In the era of artificial intelligence, chemical information needs to be processed and utilized on a large scale. Hotpot provides an interface called MolBundle for processing data on a large scale. For instance, if there is a large number of single-point energy results computed using Gaussian stored somewhere on a disk, and we want to create a dataset to train a deep potential model using this data, we can utilize "MolBundle" to efficiently read all the Gaussian computation data on a large scale and convert it into the required dataset System format for training the model:

import hotpot as hp
from hotpot.bundle import DeepModelBundle

path_raw_data = 'path/to/gaussian/log'
path_system = 'path/to/system'

bundle = hp.MolBundle.read_from(
    'g16log', path_raw_data, '*/*.log', nproc=32
)

# Convert to DeepModelBundle object with method to organize the molecular structures to System dataset
bundle: DeepModelBundle = bundle.to('DeepModelBundle')
bundle.to_dpmd_sys(path_system, validate_ratio=0.1)

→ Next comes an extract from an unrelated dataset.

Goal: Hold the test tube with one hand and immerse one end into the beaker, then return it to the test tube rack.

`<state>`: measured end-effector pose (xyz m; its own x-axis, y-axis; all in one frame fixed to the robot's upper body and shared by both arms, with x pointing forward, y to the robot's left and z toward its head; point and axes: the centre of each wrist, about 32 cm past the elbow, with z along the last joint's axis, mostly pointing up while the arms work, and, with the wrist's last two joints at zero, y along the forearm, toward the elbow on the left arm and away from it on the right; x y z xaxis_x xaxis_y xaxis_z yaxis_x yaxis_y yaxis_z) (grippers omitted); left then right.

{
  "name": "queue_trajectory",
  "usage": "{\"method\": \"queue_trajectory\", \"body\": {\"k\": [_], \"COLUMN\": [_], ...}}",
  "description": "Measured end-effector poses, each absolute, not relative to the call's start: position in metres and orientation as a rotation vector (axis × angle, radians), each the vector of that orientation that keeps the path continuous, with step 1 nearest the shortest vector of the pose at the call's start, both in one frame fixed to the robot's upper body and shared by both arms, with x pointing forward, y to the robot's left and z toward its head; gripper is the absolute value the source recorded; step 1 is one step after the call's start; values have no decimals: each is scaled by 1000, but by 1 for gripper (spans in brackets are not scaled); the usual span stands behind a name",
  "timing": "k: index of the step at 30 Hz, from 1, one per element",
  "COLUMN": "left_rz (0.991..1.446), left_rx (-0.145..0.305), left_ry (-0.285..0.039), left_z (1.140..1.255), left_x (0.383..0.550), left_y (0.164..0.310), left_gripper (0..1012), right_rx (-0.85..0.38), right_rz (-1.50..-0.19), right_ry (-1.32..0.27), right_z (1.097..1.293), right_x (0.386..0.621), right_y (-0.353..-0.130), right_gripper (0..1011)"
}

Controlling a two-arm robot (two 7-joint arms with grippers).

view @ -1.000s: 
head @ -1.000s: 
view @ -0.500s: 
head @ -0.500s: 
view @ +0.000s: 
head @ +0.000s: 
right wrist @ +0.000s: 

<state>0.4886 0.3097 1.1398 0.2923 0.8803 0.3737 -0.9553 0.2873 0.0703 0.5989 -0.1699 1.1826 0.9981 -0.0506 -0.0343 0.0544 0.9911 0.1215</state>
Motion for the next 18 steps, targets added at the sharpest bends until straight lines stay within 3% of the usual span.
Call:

# Or, the user could get the System object export from the Molecule directly

hotpot is currently making every effort to support the use of various computational tools from the Deep Modeling community. In addition to organize the quantum calculation data and save them to disk directly, the hotpot now allowed build Molecule object from dpdata [System] and [LabeledSystem] object.

from pathlib import Path

import hotpot as hp
from hotpot.tasks.deepmd import read_system

data_root_dir = "path/to/data"

# Read MultiSystem object
ms = read_system(data_root_dir, file_pattern='**/*.log', fmt="gaussian/md")

mols = []
for ls in ms:
    mol = hp.Molecule.build_from_dpdata_system(ls)
    mols.append(mol)

# Supposed that I want to know the process of breaking and generating of bonds of the first Molecule
struct_dir = Path('path/to/struct/save')
img_dir = Path('path/to/img/save')
mol = mols[0]
# Iterating each conformer in the quantum chemistry calculation
for i in range(mol.conformer_counts):
    mol.conformer_select(i)
    mol.remove_bonds(*mol.bonds)  # Clear all pre-build bonds
    mol.build_bonds()  # rebuild bonds according to the point cloud of atoms
    mol.assign_bond_types()

    mol.writefile(struct_dir.joinpath(f"{i}.mol2"))  # Save the 3D mol structure with built bonds to mol2 file
    mol.save_2d_img(img_dir.joinpath(f'{i}.png'))  # Save the 2d img structure to png file

TroubleShooting

1) Missing dependent dynamic libs

When installing the package, you might meet some errors from missing dependent libs, like the message: ImportError: libXrender.so.1: cannot open shared object file: No such file or directory. This trouble is caused by the lacking of the libxrender1 lib and could be solved by run the following command (supposing an Ubuntu system):

sudo apt-get install libxrender1

The similar trouble should be solved like the above.